Most software for Linux will have dependencies. A dependency means the software you are intent on installing requires (or is dependent on) other software having been installed correctly, and of a compatible version. Rather than re-writing a library to perform some task that's already been written, developers are naturally lazy beings and will jump through hoops not to create work for themselves. Hence, they rely on other software libraries, applications or even languages to be installed, in order for their 'widget' to function properly.

Installing software on a Linux distribution can really be a quick turn-off to a new user coming from the Windows world when one gets into dependency hell. In part 4 of this series, our goal will be to make installing this module simple (i.e. one click on a page in Webconfig). For now, because we're breaking new ground on this module, we need to follow the installation requirements listed on the Philesight website so that it will function correctly.

The Philesight webpage indicates the following recommendation for a RedHat/CentOS (and hence, ClearOS) Linux distro (note - I don't actually recommend following the instructions quoted directly below since there are alternatives to adding repositories, which I do detail further along in the post):

“I've been told the following should work on RedHat/Centos”

# yum -y update # cd /etc/yum.repos.d/ # wget # wget # yum -y –enablerepo=kbs-CentOS-Testing install ruby bitmap-fonts ruby-bdb ruby-cairo

The first four commands above essentially add repositories (software equivalent of your public library) that contain the packages required by the Philesight program.

A package is an efficient way of 'wrapping up' a software module.
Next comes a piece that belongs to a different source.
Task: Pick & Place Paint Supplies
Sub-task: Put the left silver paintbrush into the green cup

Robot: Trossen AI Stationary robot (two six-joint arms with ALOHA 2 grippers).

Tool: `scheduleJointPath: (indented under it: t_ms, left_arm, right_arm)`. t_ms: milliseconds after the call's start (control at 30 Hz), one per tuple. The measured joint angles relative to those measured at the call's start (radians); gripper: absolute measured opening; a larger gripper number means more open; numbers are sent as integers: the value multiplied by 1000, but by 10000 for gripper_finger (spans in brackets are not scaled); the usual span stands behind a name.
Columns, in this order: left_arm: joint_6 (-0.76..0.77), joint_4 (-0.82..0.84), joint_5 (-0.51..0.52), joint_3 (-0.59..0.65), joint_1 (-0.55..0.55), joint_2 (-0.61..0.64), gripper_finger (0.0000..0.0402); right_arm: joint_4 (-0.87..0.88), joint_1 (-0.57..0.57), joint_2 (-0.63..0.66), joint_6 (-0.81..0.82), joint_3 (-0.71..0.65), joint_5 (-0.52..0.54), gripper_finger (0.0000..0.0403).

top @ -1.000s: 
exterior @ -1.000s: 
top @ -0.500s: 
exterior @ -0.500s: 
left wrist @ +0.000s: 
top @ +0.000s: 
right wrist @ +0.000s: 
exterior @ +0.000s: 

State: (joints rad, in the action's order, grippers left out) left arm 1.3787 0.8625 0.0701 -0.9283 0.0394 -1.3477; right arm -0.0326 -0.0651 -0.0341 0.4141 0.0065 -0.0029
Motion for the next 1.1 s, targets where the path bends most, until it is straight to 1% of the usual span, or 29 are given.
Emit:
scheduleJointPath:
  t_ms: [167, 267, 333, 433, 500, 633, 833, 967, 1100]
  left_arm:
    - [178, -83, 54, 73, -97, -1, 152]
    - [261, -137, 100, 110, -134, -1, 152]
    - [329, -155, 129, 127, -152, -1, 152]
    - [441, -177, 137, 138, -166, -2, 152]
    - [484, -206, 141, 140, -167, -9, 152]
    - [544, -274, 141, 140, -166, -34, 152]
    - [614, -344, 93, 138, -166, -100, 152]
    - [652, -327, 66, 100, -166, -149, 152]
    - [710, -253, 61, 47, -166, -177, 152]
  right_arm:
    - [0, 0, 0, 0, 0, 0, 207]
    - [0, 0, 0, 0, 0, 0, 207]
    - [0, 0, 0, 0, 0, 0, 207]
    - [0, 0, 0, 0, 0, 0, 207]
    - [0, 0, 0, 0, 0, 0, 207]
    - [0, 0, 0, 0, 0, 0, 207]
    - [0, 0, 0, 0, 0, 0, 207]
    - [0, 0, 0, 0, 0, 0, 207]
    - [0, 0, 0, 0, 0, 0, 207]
In fact, our ultimate goal in this blog series is to create a package for ClearOS that will remove all the brain-damage we're about to go through to get Philesight installed on ClearOS.

As ClearOS is based on CentOS (no room for confusion there, eh?), and CentOS is based from source code from RedHat, all three distributions share the same file format for package management, the RPM. The fifth and final line of the instructions indicates four packages (or RPMs) are required:

  • ruby
  • bitmap-fonts
  • ruby-bdb
  • ruby-cairo

ClearOS has a significant number of packages mirrored from the CentOS project - but not all, since it's a designated server platform, with no interest in desktop functions. Our first goal is to see which ones we can install immediately from our native repository. YUM is a package manager…it makes installing modules much easier because it has the AI to figure out which packages have dependencies - and which of those have dependencies and so on, and so on. You can see how easily you could slip into dependency hell doing this manually. So, using YUM, let's try installing ruby:

   yum install ruby
   Loading "protect-packages" plugin
   Loading "kmod" plugin
   base-kernels                                        |  951 B      00:00 
   Total download size: 1.9 M
   Is this ok [y/N]: y
   Downloading Packages:
   (1/2): ruby-libs-1.8.5-5.el5_4.8.i386.rpm           | 1.6 MB      00:08
   (2/2): ruby-1.8.5-5.el5_4.8.i386.rpm                | 274 kB      00:01
   Running rpm_check_debug
   Running Transaction Test
   Finished Transaction Test
   Transaction Test Succeeded
   Running Transaction
   Installing: ruby-libs                    #########################  [1/2]
   Installing: ruby                         #########################  [2/2]
   Installed: ruby.i386 0:1.8.5-5.el5_4.8
   Dependency Installed: ruby-libs.i386 0:1.8.5-5.el5_4.8

Now we'll try the bitmap-fonts requirement.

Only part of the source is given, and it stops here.